Because I am in the middle of editing a draft of my own, I was most interested in how she approaches “bettering” her rough drafts, specifically the first ten percent.

You, as the author, have about 10 percent of your novel to show the reader “who”, “what”, “where”, and “when.” “How” is for the rising action… You have only a certain number of pages to get the reader used to you as a writer. The more you pack into those pages, the more likely the reader will trust you and be willing to go on to the rising action.

So, what about this first 10 percent? What exactly does Jane Smiley suggest one pack into these pages?

PLACE: Where is everyone? When is the action taking place?

TIME: How is time going to be organized? Straight, continuous chronology? Chronological but in forward jumps? Some sort of looping structure?  Backward?
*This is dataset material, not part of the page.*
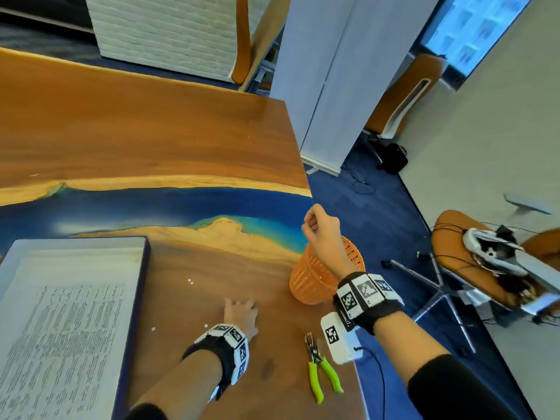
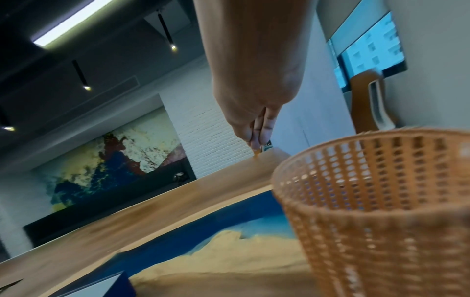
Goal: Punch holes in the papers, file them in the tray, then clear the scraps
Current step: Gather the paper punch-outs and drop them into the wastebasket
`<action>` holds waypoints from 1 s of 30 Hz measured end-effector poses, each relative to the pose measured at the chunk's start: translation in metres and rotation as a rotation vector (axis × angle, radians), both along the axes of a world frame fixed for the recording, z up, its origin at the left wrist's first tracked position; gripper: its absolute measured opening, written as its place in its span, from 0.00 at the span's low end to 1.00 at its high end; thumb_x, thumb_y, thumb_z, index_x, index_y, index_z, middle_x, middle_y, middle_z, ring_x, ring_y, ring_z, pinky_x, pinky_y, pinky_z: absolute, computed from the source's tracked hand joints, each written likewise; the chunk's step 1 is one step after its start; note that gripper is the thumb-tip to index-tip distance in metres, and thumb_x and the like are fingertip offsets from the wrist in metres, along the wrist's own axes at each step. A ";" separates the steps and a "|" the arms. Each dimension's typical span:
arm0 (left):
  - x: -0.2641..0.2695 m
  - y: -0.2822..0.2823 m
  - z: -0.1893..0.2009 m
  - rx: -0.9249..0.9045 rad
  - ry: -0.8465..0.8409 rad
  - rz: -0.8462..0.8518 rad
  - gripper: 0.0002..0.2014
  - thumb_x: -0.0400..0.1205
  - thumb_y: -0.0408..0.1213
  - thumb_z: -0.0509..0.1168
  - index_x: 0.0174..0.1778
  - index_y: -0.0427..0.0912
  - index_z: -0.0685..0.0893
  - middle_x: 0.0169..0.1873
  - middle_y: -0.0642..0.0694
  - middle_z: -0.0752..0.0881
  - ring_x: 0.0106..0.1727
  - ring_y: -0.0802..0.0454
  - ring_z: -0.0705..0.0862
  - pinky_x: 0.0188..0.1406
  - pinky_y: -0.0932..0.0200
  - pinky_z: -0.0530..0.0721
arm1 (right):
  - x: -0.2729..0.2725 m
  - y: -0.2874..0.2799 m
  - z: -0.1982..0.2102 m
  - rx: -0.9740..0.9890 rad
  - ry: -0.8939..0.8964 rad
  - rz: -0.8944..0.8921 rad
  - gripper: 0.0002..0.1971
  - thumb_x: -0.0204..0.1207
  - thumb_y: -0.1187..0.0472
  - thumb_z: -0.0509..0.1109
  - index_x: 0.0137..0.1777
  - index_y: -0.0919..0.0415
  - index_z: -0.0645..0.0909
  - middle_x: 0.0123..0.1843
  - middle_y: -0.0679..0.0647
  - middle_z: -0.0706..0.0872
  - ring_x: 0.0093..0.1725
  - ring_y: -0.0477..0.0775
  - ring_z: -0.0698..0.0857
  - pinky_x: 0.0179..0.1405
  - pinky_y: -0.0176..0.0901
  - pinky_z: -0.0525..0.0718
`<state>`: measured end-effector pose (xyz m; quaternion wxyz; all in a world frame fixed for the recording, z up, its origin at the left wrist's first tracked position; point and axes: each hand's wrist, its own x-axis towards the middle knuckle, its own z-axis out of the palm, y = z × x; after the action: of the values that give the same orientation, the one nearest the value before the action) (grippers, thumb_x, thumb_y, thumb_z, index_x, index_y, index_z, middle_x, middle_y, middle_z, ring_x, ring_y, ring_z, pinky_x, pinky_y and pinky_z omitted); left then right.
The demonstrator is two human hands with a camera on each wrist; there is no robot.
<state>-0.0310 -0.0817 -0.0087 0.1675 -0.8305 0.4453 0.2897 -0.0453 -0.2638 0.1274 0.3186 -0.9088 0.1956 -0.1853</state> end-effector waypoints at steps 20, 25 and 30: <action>0.003 -0.005 -0.006 0.095 0.066 0.013 0.31 0.87 0.47 0.53 0.84 0.48 0.50 0.84 0.49 0.40 0.82 0.42 0.59 0.78 0.35 0.58 | -0.079 -0.059 -0.004 -0.081 0.220 -0.161 0.06 0.71 0.69 0.74 0.42 0.59 0.80 0.30 0.59 0.89 0.35 0.55 0.89 0.43 0.60 0.88; 0.002 -0.002 -0.008 0.027 0.047 -0.012 0.30 0.87 0.49 0.53 0.84 0.47 0.53 0.84 0.48 0.42 0.82 0.42 0.60 0.77 0.36 0.62 | -0.076 -0.051 0.002 -0.088 0.170 -0.163 0.10 0.66 0.71 0.77 0.40 0.61 0.79 0.31 0.58 0.85 0.33 0.53 0.86 0.40 0.52 0.88; 0.003 0.021 -0.005 -0.168 0.039 0.006 0.27 0.86 0.49 0.54 0.81 0.44 0.61 0.83 0.47 0.54 0.82 0.44 0.60 0.74 0.42 0.65 | -0.047 -0.014 0.002 -0.083 0.043 -0.045 0.03 0.75 0.67 0.69 0.41 0.62 0.83 0.36 0.51 0.86 0.38 0.48 0.84 0.41 0.39 0.82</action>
<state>-0.0281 -0.0606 -0.0133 0.0879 -0.8372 0.4686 0.2678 -0.0925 -0.2782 0.1291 0.2721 -0.9205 0.2147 -0.1806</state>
What makes your protagonist worth writing about?

These are the kind of interesting questions which Smiley throws at you, the writer, to help you go deeper. Another question which made me sit up had to do with the last 10 or 15 percent of the novel:

THE CLIMAX.

So the first thing you are going to do is turn to whatever page comes 90 percent of the way in your rough draft…That one page of the climax of your novel can tell you a lot about both what you have done and what you want to do, if you let it. Reading it, and a couple of pages around it, is your first diagnostic. (p.233)

There is so much that I got out of reading studying 13 Ways of Looking at the Novel.

If you are in the process of editing a novel, I highly recommend that you have a look at this book, particularly parts I and II of the chapters titled A Novel of Your Own.